(SUPPLIED DATA Opens)
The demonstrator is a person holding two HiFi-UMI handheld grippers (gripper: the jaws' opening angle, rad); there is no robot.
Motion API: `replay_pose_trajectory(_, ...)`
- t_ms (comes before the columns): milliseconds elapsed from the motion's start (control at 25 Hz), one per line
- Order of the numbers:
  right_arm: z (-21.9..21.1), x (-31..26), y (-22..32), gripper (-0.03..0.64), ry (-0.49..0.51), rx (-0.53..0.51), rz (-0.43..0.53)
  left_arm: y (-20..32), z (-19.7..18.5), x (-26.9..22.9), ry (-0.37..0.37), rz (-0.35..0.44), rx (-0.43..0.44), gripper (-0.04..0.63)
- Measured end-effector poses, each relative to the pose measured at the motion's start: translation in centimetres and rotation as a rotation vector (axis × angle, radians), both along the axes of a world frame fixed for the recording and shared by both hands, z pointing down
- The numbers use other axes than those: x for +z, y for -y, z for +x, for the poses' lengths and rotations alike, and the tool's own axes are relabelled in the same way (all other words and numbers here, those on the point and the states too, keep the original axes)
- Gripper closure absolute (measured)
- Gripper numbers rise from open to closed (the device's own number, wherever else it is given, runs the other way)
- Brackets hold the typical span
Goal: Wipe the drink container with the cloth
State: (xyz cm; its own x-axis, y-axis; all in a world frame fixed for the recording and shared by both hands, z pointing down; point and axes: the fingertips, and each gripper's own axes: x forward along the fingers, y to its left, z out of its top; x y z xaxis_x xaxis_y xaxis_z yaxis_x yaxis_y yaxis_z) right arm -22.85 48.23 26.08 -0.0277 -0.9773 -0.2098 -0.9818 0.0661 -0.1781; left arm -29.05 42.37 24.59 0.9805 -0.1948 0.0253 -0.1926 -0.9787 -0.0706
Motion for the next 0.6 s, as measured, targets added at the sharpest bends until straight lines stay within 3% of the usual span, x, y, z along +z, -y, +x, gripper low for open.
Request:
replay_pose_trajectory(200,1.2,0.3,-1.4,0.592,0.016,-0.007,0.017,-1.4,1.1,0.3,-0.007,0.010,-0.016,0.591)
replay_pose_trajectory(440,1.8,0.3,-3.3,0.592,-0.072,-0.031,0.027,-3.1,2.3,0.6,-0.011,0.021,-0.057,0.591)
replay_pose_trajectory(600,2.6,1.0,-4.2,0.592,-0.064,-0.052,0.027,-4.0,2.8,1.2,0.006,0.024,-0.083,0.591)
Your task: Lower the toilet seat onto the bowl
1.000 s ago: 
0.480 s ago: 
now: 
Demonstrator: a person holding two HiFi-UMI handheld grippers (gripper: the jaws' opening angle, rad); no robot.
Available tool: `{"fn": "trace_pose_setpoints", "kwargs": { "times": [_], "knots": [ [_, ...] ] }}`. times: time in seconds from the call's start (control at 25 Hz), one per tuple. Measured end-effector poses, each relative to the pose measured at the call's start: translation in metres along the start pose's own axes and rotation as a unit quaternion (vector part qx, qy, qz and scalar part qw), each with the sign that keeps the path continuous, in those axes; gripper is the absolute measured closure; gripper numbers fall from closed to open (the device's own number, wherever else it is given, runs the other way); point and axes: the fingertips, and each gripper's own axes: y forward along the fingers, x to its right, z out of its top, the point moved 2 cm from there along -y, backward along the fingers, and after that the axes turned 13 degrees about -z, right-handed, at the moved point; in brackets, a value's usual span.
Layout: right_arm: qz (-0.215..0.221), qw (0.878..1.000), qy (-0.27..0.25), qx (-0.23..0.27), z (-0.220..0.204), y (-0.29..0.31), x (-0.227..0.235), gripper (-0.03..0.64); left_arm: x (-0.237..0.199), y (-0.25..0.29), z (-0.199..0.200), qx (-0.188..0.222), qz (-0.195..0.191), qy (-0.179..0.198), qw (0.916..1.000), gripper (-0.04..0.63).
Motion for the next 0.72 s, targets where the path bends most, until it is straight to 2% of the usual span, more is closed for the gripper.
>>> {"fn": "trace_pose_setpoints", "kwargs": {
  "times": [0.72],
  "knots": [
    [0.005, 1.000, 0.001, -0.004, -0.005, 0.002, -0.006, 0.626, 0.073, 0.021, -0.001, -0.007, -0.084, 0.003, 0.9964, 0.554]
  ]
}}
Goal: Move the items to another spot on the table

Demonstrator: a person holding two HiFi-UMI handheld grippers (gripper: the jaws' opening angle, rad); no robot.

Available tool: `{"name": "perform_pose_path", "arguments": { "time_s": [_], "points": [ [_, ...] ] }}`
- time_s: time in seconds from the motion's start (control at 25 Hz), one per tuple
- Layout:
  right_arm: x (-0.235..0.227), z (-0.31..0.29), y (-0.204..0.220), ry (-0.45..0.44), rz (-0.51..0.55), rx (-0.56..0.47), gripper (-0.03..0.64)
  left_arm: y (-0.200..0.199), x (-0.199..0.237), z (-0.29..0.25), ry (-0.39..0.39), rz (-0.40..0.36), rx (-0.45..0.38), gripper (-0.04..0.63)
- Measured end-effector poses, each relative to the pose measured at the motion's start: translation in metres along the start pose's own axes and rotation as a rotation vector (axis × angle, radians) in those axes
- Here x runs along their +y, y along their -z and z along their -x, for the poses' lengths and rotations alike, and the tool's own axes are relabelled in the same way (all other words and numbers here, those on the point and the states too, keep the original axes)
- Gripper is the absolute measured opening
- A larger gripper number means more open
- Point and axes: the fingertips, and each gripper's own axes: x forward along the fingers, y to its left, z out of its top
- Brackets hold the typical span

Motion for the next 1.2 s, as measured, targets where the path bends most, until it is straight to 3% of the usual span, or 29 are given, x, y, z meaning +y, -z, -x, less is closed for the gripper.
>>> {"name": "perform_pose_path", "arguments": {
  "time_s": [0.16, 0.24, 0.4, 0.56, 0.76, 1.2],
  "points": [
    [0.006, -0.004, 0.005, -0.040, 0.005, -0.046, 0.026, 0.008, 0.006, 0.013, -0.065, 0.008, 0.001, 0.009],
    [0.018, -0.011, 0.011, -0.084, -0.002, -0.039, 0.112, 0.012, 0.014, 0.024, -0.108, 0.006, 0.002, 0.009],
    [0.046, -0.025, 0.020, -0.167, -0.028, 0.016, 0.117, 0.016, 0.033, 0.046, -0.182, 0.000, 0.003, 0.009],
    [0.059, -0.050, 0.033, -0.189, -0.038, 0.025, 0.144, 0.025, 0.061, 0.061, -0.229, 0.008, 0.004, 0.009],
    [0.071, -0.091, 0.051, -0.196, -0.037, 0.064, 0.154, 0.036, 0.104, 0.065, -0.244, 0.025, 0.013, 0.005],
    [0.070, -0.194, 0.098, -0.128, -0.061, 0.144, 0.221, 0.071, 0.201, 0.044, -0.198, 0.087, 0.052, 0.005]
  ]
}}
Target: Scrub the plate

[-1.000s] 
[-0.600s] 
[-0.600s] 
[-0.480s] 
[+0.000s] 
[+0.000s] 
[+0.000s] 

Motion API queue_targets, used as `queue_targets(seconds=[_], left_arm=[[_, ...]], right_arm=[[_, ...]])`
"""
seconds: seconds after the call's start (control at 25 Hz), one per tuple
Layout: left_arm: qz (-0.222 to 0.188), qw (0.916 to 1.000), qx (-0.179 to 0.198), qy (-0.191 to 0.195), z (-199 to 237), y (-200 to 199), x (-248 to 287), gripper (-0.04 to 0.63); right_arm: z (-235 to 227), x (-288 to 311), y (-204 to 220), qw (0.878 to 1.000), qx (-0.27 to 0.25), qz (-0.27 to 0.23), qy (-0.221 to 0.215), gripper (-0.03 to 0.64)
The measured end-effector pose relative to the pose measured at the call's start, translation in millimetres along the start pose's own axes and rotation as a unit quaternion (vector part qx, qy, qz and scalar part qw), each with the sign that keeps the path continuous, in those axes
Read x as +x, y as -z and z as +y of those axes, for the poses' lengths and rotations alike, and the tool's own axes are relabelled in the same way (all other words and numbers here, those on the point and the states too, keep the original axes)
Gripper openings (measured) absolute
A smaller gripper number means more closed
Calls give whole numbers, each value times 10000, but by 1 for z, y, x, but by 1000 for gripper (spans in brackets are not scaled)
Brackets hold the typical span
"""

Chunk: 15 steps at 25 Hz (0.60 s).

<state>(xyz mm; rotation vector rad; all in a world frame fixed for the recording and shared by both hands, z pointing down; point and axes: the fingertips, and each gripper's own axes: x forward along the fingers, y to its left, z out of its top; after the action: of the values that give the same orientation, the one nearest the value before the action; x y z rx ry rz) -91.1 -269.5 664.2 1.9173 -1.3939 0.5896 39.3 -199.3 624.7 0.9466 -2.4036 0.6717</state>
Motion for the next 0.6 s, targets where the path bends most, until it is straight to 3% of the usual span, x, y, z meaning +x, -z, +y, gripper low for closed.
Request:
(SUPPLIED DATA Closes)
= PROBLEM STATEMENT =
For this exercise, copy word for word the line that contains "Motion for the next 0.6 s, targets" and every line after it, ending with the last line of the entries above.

= COMPLETED EXERCISE =
Motion for the next 0.6 s, targets where the path bends most, until it is straight to 3% of the usual span, x, y, z meaning +x, -z, +y, gripper low for closed.
Request:

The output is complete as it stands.